▸ **Your task**:
Repeat word for word the opening stretch of the entries, from the first line through the line containing "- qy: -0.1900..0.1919".

___ Records for the task ___

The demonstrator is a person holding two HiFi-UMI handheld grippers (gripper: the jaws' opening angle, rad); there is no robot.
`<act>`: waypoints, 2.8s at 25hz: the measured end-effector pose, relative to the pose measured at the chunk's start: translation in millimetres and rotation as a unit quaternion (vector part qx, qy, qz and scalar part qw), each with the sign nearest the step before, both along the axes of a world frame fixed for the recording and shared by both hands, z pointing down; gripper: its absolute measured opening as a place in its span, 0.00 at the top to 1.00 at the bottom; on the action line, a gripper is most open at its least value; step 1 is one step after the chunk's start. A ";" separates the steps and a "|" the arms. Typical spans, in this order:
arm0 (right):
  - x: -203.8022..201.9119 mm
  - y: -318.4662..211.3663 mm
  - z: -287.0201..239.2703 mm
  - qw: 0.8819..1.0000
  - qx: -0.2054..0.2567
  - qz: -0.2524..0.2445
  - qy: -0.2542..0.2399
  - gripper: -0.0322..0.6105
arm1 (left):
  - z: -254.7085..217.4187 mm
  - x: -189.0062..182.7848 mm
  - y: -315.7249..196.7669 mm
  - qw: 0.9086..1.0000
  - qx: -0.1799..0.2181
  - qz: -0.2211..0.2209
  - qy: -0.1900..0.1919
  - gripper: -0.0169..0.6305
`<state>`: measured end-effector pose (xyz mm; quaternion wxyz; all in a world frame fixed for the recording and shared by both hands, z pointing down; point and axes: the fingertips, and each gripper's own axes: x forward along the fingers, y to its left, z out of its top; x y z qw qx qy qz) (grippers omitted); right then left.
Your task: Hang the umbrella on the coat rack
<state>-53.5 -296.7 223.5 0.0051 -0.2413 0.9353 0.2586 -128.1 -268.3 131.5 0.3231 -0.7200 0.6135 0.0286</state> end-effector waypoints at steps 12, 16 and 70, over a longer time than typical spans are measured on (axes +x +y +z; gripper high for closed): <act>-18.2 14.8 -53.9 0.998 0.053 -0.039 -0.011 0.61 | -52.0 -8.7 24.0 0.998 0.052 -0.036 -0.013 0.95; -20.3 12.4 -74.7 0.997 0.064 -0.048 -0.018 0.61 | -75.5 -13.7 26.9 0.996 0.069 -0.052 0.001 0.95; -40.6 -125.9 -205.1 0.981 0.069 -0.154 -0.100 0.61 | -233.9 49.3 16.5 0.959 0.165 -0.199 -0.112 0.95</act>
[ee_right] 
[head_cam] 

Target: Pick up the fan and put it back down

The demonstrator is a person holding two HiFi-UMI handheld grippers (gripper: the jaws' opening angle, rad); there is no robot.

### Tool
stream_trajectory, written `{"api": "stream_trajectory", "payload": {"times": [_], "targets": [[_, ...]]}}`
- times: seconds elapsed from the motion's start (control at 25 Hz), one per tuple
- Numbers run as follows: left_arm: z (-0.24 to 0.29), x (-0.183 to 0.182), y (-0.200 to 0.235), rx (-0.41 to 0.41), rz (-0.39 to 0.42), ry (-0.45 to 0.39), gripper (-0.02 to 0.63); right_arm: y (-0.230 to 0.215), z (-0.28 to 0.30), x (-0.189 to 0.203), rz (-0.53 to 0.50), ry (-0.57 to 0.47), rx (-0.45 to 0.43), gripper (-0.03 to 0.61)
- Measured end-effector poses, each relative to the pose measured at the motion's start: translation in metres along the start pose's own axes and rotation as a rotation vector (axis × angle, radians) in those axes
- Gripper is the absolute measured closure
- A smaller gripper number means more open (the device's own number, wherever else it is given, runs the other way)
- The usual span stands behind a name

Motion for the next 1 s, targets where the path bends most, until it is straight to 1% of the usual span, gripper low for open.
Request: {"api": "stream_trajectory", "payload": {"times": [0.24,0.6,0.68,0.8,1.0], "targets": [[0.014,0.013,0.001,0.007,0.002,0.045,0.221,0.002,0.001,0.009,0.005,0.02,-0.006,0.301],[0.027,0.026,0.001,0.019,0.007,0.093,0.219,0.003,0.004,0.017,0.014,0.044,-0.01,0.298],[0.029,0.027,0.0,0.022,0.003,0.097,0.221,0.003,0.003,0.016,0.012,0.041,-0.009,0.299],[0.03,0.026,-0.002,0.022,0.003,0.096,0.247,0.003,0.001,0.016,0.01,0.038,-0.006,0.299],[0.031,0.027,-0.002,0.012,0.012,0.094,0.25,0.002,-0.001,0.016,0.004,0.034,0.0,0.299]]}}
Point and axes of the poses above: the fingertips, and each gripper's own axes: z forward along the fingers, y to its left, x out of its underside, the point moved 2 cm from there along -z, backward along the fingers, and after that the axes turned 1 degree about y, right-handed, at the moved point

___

▸ **Result below**:
The demonstrator is a person holding two HiFi-UMI handheld grippers (gripper: the jaws' opening angle, rad); there is no robot.
`<act>`: waypoints, 2.8s at 25hz: the measured end-effector pose, relative to the pose measured at the chunk's start: translation in millimetres and rotation as a unit quaternion (vector part qx, qy, qz and scalar part qw), each with the sign nearest the step before, both along the axes of a world frame fixed for the recording and shared by both hands, z pointing down; gripper: its absolute measured opening as a place in its span, 0.00 at the top to 1.00 at the bottom; on the action line, a gripper is most open at its least value; step 1 is one step after the chunk's start. A ";" separates the steps and a "|" the arms. Typical spans, in this order:
arm0 (right):
  - x: -203.8022..201.9119 mm
  - y: -318.4662..211.3663 mm
  - z: -287.0201..239.2703 mm
  - qw: 0.8819..1.0000
  - qx: -0.2054..0.2567
  - qz: -0.2524..0.2445
  - qy: -0.2542..0.2399
  - gripper: -0.0322..0.6105
arm1 (left):
  - z: -254.7085..217.4187 mm
  - x: -189.0062..182.7848 mm
  - y: -315.7249..196.7669 mm
  - qw: 0.9086..1.0000
  - qx: -0.1799..0.2181
  - qz: -0.2211..0.2209
  - qy: -0.1900..0.1919

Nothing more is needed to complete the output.